Every line below should come back exactly as written, though the pictures stay out.

:: Supplied entries

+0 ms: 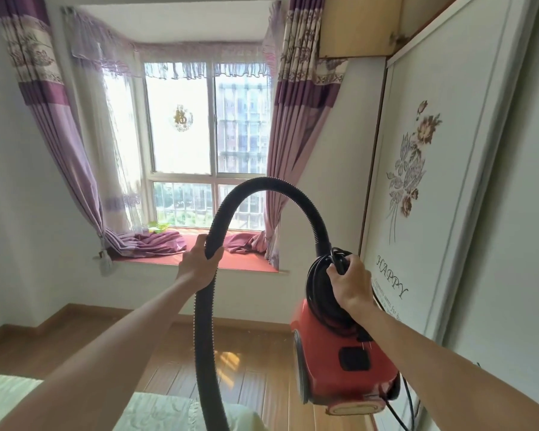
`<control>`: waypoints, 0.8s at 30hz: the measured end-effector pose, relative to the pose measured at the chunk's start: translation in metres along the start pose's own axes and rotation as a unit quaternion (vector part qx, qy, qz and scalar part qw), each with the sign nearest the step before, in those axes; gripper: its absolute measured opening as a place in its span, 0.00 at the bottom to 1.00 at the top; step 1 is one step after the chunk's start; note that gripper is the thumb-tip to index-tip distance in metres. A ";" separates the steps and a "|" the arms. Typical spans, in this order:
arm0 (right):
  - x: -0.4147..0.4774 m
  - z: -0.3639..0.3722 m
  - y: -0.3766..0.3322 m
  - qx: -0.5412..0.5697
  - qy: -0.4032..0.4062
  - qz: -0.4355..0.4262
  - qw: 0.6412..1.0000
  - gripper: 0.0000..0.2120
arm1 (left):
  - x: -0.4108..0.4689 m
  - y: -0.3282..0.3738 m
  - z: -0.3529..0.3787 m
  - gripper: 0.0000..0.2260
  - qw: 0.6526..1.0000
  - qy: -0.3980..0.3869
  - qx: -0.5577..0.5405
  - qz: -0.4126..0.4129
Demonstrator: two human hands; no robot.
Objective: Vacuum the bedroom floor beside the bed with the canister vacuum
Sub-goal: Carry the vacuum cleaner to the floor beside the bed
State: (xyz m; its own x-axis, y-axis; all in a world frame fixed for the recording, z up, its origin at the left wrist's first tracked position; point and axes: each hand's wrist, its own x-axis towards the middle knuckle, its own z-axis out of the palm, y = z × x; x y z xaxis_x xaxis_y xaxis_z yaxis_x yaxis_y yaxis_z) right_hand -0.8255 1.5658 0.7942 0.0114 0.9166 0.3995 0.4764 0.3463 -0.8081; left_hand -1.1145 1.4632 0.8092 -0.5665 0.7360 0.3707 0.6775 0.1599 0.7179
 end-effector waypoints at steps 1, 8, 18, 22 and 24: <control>0.010 0.003 0.004 -0.001 0.000 -0.003 1.000 0.09 | 0.008 0.001 0.009 0.18 1.000 0.001 0.000 -0.004; 0.073 0.023 0.029 -0.011 -0.008 -0.013 1.000 0.10 | 0.059 0.002 0.055 0.17 1.000 0.006 0.000 -0.021; 0.157 0.074 0.058 -0.012 -0.008 -0.001 1.000 0.09 | 0.155 -0.007 0.109 0.17 1.000 -0.013 0.018 -0.022; 0.201 0.110 0.068 -0.017 -0.010 0.003 1.000 0.10 | 0.207 -0.021 0.134 0.17 1.000 -0.013 0.012 -0.022; 0.226 0.131 0.070 -0.022 -0.012 -0.007 1.000 0.10 | 0.238 -0.030 0.145 0.17 1.000 -0.012 0.007 -0.024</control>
State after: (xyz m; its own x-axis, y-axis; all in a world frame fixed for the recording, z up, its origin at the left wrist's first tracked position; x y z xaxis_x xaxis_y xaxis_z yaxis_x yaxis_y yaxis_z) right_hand -0.9043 1.8231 0.7712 -0.0165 0.9169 0.3988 0.5149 0.3497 -0.7827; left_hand -1.2017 1.7288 0.7900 -0.5870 0.7424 0.3229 0.6573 0.2042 0.7254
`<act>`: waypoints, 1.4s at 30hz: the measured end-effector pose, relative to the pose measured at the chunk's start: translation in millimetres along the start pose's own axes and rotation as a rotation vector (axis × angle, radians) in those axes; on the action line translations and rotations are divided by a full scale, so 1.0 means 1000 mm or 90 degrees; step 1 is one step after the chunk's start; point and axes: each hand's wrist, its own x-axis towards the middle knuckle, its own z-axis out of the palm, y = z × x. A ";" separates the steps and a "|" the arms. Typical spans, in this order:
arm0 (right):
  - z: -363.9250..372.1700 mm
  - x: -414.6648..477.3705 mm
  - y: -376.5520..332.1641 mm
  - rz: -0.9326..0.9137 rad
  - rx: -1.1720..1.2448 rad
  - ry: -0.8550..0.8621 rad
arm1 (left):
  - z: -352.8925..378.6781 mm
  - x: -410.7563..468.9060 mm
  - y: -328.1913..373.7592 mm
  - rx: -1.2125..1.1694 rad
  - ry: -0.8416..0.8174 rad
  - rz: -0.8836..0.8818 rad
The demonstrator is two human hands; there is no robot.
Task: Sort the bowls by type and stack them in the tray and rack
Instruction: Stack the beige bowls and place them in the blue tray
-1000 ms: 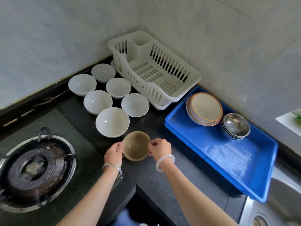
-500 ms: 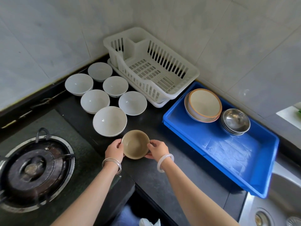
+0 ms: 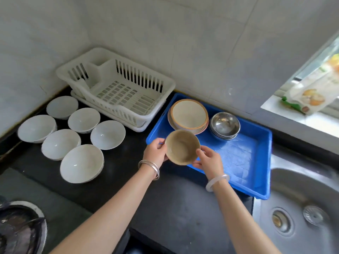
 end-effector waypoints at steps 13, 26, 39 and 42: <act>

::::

Your solution:
+0 ms: 
`<control>`: waypoints, 0.8s at 30hz: the measured end-effector pose, relative to the pose measured at the chunk's start: translation in metres along the start pose's own axes and rotation as a unit quaternion (vector part qx, qy, qz and scalar part qw), each with the sign nearest the step before, in those axes; gripper: its absolute measured opening as a place in its span, 0.00 at the bottom to 1.00 at the top; step 1 is one step after the chunk's start; note that gripper is the thumb-tip to index-tip distance in metres. A ";" separates the steps and a "|" the arms. Typical spans, in this order:
arm0 (right):
  - x: -0.4147..0.4774 m
  - z: -0.3639..0.3722 m
  - y: -0.3766..0.3322 m
  - qx: -0.5412..0.5697
  - qy: -0.4032..0.4062
  - qz: -0.4355..0.4262
  - qw: 0.6412..1.0000
  - gripper: 0.0000..0.2120
arm1 (left):
  - x: -0.4108..0.4689 m
  - y: -0.3282..0.3738 m
  - z: -0.3529..0.3787 m
  - gripper: 0.0000..0.2260
  - qw: 0.6526..1.0000
  - qy: -0.3980..0.3869
  - qx: -0.5577..0.5405
  - qz: -0.4126..0.4129
Demonstrator: two human hands; no robot.
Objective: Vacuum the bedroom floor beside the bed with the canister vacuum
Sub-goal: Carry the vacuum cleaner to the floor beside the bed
State: (xyz m; its own x-axis, y-axis; all in a world frame fixed for the recording, z up, its origin at the left wrist's first tracked position; point and axes: each hand's wrist, its own x-axis towards the middle knuckle, its own z-axis out of the palm, y = z × x; x y z xaxis_x xaxis_y xaxis_z yaxis_x yaxis_y yaxis_z) right_hand -0.8255 1.5658 0.7942 0.0114 0.9166 0.3995 0.4764 0.3463 -0.8081; left_hand -1.1145 1.4632 0.8092 -0.5665 0.7360 0.3707 0.6775 0.1599 0.7179
 end-effector waypoints at steps 1, 8, 18, 22 and 24: <control>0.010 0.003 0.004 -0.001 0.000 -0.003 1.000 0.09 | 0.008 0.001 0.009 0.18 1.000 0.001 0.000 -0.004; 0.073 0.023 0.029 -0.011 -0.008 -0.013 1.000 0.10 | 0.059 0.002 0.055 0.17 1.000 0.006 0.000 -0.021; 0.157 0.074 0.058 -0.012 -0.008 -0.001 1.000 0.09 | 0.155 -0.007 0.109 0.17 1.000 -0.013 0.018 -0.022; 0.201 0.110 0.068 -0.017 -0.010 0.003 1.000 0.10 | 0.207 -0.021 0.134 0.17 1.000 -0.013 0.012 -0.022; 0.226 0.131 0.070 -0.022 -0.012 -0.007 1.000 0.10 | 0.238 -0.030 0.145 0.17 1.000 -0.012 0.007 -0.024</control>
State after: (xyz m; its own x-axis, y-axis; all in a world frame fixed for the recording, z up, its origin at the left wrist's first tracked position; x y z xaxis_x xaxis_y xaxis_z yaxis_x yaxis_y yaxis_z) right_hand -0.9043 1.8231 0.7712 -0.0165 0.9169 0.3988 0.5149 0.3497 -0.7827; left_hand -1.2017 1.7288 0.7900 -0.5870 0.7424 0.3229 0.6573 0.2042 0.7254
`<act>`: waypoints, 1.4s at 30hz: the measured end-effector pose, relative to the pose measured at the chunk's start: translation in millimetres along the start pose's own axes and rotation as a rotation vector (axis × angle, radians) in those axes; on the action line translations and rotations are divided by a full scale, so 1.0 means 1000 mm or 90 degrees; step 1 is one step after the chunk's start; point and axes: each hand's wrist, its own x-axis towards the middle knuckle, its own z-axis out of the palm, y = z × x. A ";" separates the steps and a "|" the arms. Typical spans, in this order:
arm0 (right):
  - z: -363.9250..372.1700 mm
  - x: -414.6648..477.3705 mm
  - y: -376.5520..332.1641 mm
  - rz: -0.9326..0.9137 rad
  - rx: -1.1720..1.2448 rad
  - ry: -0.8550..0.8621 rad
arm1 (left):
  - z: -352.8925..378.6781 mm
  - x: -410.7563..468.9060 mm
  - y: -328.1913..373.7592 mm
  - rx: -1.2125..1.1694 rad
  - ry: -0.8416..0.8174 rad
  - rz: -0.8836..0.8818 rad
The demonstrator is two human hands; there is no robot.
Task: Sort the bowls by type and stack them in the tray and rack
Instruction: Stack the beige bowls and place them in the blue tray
-1000 ms: 
-500 ms: 
+0 ms: 
 end-effector waypoints at steps 13, 26, 39 and 42: <act>

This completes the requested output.